(Beginning of Entries supplied)

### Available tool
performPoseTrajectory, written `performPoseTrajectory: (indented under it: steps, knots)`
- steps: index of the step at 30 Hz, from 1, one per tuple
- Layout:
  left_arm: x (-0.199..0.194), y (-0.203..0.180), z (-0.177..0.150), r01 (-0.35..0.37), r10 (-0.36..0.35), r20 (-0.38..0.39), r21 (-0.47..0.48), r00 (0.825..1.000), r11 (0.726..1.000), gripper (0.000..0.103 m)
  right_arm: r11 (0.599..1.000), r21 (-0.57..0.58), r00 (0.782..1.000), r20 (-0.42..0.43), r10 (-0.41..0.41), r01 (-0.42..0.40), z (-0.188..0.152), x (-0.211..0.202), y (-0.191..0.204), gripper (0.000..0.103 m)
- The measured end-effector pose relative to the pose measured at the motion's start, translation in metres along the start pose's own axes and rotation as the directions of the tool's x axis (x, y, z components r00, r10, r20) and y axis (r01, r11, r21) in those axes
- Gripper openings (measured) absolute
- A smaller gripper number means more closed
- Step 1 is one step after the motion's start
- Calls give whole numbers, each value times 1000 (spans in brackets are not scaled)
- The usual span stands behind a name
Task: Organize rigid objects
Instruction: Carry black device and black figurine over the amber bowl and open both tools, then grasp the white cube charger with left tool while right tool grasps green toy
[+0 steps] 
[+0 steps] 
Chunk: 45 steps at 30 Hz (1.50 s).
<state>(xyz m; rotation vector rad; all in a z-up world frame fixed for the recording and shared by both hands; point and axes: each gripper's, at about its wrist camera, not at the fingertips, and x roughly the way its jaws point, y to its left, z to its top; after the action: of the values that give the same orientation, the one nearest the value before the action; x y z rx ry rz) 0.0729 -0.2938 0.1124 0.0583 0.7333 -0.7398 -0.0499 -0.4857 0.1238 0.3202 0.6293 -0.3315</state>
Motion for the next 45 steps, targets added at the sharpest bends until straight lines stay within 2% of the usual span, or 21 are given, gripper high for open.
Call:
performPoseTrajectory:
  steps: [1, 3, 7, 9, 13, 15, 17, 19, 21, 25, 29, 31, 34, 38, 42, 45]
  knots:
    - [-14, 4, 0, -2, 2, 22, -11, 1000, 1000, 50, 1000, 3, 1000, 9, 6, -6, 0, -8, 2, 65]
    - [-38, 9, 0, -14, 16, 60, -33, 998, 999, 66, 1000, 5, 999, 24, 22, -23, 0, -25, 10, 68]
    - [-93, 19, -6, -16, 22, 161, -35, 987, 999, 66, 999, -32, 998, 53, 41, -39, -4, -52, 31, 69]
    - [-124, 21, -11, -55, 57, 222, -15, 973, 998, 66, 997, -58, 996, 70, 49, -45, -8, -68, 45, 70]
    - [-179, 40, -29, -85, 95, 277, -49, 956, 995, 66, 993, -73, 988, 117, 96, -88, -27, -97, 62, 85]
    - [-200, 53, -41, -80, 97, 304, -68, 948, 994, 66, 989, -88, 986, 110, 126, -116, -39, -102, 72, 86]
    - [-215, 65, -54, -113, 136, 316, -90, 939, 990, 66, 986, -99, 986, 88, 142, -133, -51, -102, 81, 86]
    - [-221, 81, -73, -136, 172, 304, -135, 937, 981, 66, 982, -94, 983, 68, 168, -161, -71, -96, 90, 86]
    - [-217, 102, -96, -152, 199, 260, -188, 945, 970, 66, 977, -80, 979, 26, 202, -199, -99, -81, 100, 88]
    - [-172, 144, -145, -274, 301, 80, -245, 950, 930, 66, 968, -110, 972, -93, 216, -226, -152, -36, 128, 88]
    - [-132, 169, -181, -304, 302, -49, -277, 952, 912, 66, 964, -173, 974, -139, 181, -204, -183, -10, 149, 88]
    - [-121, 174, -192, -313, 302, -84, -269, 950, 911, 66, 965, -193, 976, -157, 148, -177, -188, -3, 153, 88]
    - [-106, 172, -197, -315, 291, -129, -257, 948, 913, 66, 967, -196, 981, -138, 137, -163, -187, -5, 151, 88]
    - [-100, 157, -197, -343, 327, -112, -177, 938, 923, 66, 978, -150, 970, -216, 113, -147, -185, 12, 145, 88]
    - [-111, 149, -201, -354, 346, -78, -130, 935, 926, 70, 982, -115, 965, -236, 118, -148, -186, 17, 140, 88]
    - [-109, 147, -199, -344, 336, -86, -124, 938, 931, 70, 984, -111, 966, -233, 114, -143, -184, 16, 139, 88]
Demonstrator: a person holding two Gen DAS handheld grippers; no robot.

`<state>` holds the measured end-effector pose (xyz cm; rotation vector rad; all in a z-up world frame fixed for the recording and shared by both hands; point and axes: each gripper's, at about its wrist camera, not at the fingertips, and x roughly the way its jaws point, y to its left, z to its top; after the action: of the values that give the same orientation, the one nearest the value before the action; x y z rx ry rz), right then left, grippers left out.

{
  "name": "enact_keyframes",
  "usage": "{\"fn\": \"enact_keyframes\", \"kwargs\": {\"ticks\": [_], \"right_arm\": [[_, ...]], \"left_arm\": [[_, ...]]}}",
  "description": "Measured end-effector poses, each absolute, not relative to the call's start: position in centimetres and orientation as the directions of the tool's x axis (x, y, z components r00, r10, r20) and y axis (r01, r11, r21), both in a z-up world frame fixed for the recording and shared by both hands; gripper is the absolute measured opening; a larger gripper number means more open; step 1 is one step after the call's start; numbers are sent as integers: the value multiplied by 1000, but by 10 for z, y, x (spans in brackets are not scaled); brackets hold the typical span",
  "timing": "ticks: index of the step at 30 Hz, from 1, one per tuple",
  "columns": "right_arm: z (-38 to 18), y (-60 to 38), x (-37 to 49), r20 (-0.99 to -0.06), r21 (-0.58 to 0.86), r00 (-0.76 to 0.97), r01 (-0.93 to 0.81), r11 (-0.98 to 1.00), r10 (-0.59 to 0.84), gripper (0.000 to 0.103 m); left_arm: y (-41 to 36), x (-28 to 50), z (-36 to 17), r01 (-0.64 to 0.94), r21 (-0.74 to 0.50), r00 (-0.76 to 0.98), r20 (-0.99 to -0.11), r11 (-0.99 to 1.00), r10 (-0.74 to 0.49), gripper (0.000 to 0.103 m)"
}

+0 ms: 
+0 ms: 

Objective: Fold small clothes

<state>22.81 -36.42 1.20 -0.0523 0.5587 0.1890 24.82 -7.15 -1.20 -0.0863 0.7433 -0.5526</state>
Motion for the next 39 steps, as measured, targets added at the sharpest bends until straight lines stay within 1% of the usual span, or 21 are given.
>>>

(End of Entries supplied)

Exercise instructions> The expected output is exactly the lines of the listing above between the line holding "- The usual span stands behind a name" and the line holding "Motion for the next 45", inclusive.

Result for this exercise>
- The usual span stands behind a name
Task: Organize rigid objects
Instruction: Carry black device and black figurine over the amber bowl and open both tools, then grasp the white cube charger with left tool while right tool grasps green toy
[+0 steps] 
[+0 steps] 
Chunk: 45 steps at 30 Hz (1.50 s).
<state>(xyz m; rotation vector rad; all in a z-up world frame fixed for the recording and shared by both hands; point and axes: each gripper's, at about its wrist camera, not at the fingertips, and x roughly the way its jaws point, y to its left, z to its top; after the action: of the values that give the same orientation, the one nearest the value before the action; x y z rx ry rz) 0.0729 -0.2938 0.1124 0.0583 0.7333 -0.7398 -0.0499 -0.4857 0.1238 0.3202 0.6293 -0.3315</state>
Motion for the next 45 steps, targets added at the sharpest bends until straight lines stay within 2% of the usual span, or 21 are given, gripper high for open.

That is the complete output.